Being an Army family with strong associations with the Middle East…ahem…has had its drawbacks. But one of the awesome perks of having served in that region for so many months, is the exposure to and appreciation for Middle Eastern cuisine.
This recipe has been a hit with me and my husband, and our children. I’ve shared it with my neighbors and friends and it always gets rave reviews. Just go ahead and double this recipe. Throw one portion of the marinated chicken into a gallon ziplock, and place it in the freezer for another day. I only really like to make things that are inherently simple, so that is another added bonus.
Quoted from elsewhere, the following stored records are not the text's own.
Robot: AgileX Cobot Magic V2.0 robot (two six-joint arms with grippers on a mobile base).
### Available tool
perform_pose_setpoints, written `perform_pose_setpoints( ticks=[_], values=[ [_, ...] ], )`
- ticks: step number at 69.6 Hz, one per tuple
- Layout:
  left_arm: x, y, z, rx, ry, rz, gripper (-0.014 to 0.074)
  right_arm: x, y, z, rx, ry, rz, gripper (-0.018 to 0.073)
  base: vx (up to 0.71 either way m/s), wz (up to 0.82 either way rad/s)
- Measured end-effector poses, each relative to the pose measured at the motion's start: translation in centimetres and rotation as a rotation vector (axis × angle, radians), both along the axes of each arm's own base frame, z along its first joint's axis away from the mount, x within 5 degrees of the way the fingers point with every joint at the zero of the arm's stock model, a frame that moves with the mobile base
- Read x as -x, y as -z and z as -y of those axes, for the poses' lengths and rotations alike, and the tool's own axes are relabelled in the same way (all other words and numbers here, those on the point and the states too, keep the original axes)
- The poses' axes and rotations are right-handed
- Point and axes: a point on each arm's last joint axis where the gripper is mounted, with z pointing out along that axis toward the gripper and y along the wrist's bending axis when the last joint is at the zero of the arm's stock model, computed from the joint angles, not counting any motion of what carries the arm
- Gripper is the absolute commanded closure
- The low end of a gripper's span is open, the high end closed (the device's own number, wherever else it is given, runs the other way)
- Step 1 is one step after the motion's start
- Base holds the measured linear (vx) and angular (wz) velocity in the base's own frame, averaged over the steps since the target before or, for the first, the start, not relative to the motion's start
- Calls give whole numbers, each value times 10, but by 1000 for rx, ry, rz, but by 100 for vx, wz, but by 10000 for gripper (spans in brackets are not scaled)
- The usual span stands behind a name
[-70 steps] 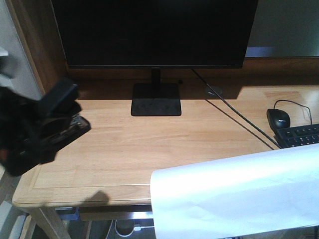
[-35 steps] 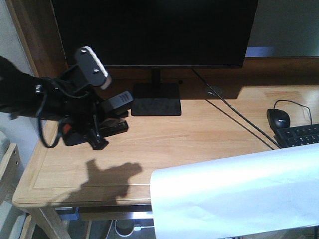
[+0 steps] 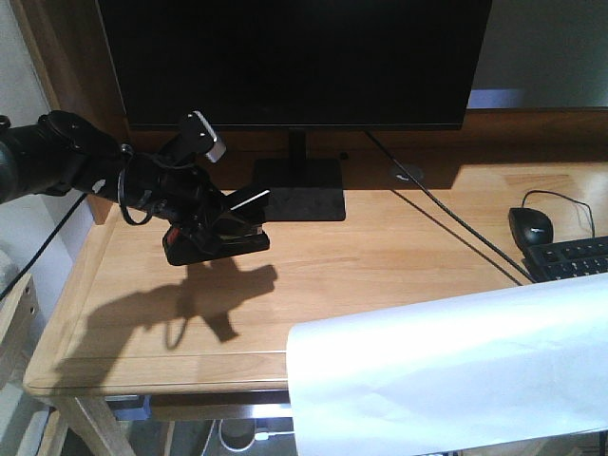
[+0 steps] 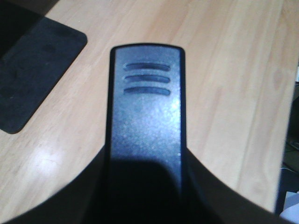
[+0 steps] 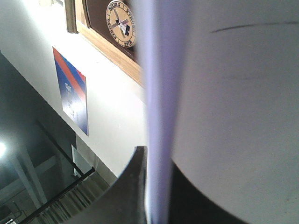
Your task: Grab stapler and paper to desk for stapling
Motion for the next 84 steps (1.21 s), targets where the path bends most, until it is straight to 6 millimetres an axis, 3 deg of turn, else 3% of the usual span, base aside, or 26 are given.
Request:
perform_pose_setpoints(
  ticks=[18, 49, 69, 84],
  values=[
    [-30, 41, -14, 39, 157, 48, 603, 0, 0, 0, 0, 0, 0, 565, 0, 0],
    [-45, 105, -11, 161, 273, 152, 602, 0, 0, 0, 0, 0, 0, 565, 0, 0],
    [-51, 115, -13, 124, 225, 163, 578, 0, 0, 0, 0, 0, 0, 565, 0, 0],
    [-53, 116, -14, 109, 211, 170, 497, 0, 0, 0, 0, 0, 0, 565, 0, 0]
  ],
)
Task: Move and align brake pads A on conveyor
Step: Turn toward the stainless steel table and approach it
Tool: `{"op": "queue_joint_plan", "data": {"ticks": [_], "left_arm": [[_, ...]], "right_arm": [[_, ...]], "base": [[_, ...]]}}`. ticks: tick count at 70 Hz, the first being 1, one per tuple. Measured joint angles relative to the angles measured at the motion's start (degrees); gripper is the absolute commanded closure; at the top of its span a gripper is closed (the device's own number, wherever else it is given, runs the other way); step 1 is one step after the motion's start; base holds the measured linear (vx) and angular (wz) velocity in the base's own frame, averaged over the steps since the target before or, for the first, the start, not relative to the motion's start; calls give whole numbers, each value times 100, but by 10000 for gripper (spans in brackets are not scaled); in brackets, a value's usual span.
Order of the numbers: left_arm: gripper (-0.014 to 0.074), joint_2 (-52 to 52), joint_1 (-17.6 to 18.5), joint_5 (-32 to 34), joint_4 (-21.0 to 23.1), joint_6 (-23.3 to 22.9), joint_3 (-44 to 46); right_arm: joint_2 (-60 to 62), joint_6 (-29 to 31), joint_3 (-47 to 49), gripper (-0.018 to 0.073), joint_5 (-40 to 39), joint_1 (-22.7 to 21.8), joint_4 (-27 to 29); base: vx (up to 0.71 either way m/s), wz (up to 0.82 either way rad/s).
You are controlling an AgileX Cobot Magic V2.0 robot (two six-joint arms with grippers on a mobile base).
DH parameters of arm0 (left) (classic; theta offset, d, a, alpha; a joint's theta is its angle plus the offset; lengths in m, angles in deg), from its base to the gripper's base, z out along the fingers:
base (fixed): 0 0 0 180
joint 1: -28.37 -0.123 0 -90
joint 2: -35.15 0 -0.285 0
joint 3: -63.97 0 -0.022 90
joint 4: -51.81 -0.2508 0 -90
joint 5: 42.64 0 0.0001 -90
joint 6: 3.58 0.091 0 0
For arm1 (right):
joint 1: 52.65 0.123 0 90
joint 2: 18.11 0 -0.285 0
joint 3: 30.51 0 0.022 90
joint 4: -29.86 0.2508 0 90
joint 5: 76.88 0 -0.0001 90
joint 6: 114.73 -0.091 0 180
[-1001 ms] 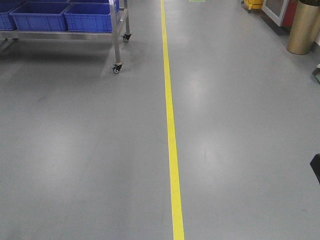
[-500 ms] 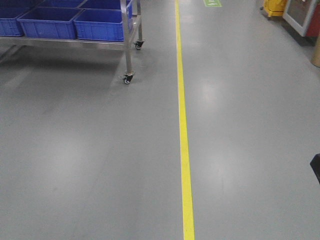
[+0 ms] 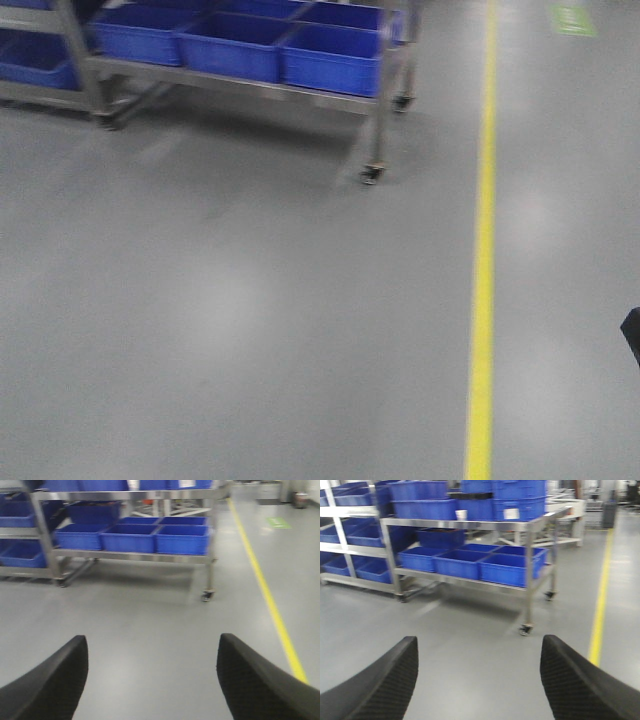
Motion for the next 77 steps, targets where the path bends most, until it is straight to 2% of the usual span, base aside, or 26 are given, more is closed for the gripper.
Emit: {"op": "queue_joint_plan", "data": {"ticks": [31, 77], "left_arm": [[74, 0, 0, 0, 0, 0, 0], [74, 0, 0, 0, 0, 0, 0]], "right_arm": [[0, 0, 0, 72, 0, 0, 0], [0, 0, 0, 72, 0, 0, 0]], "base": [[20, 98], [14, 79]]}}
1 pound chicken tenders, or breasts cut into strips
3 cloves minced garlic
2 tbsp lemon juice
2 tsp olive oil
3/4 tsp salt
1 tsp curry powder
1/2 tsp cumin
Combine the marinade ingredients, add the chicken, toss to coat. Marinate 2 to 24 hours.
If you prefer for aesthetics, or serving as an appetizer for a group, you can skewer the chicken strips.
Grill over hot coals, about 2-3 minutes per side, to desired doneness. Or you can place chicken on a broiler pan, and broil on high for 2-3 min per side.
Serve with Yogurt Dipping Sauce:
1/2 c greek yogurt
2 tbsp tahini
2 tsp lemon juice
1 clove minced garlic
1/4 tsp salt
This is a fresh and delicious meal when paired with a cucumber, tomato, and fresh mint and parsley salad.